For those who don’t like to get their hands dirty, hiring a management company is probably the way to go. They will be in charge of filling vacancies, paying bills, attending to late-night repairs, dealing with city inspectors, and collecting rent. Management companies are a great buffer between you and the mundane tasks that you may not otherwise have time to attend to.

Over the years, I have noticed it takes a special type of person to be an owner/operator and in a sense, I do see some parallels to running a crew house to that of running a yacht program. Your tenants are usually short term — this means a lot of turn over, maybe similar to that of a charter. You will also need a variety of skills that are commonly acquired while working in the yachting industry: hospitality, administrative, budgeting, working irregular hours, and dealing with different personalities. For those looking to be owner/operators, my experience has led me to believe that former head stews make for the best owner/operators.

Aside from the tax implications, there are many things to consider before purchasing a crew house. Often, the house you’re purchasing might be in disrepair and require renovations. If you have budgeted a certain amount for the purchase, you’ll also need to have a sufficient reserve for any necessary renovations. The cost of bringing your house up to city code can be expensive. I recall a recent client whose house was under management and they assumed that the manager was keeping the home in compliance. As it turns out, there were several costly code violations that were not being attended to — the home was almost shut down for those violations.

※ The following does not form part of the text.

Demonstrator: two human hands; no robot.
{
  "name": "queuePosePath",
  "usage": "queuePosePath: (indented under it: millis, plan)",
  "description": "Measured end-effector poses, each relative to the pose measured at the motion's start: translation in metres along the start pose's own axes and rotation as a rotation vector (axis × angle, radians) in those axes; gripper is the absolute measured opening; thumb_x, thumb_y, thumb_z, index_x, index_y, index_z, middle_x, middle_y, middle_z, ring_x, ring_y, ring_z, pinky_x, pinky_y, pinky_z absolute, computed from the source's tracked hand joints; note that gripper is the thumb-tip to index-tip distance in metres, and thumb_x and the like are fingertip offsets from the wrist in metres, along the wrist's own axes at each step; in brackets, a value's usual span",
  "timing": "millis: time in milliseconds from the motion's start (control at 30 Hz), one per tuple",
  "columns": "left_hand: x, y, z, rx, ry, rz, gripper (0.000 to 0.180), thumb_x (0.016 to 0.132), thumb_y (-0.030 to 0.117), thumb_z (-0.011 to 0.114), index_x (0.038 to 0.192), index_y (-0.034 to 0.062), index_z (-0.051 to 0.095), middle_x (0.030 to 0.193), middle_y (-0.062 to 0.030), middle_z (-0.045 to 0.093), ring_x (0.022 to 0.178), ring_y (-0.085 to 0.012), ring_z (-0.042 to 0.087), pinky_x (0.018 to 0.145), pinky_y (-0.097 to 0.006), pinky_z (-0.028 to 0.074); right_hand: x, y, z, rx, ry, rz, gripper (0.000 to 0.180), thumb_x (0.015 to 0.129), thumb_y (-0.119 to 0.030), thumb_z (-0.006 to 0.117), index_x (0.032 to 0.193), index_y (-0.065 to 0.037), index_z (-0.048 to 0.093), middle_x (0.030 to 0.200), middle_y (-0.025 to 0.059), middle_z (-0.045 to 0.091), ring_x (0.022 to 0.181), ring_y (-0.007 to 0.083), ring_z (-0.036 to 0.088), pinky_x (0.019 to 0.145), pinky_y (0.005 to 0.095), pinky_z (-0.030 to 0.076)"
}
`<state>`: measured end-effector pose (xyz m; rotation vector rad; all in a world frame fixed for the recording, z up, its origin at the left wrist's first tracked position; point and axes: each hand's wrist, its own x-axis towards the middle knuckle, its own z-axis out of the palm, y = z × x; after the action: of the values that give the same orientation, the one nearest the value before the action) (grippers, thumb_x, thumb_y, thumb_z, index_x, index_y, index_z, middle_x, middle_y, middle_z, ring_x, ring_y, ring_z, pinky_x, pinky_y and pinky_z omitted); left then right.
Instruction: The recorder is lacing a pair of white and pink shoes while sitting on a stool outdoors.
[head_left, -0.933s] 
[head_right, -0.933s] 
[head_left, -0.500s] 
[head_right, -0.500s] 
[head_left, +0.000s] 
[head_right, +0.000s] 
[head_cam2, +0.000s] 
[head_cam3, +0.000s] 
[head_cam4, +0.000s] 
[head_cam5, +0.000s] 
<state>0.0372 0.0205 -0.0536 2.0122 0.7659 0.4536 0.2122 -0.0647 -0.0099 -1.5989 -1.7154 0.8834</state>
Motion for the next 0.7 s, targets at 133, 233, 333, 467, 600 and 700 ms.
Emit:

While running a crew house can provide a great source of cash flow and capital investment, it’s so important to do your homework. It’s rare that you’ll find a turnkey home; many home purchases require months of work and prep. If you’ll be out of town or unable to be hands-on with the initial purchase and renovations, a crew home might not be the best investment.

This column originally ran in the January 2021 issue of Dockwalk.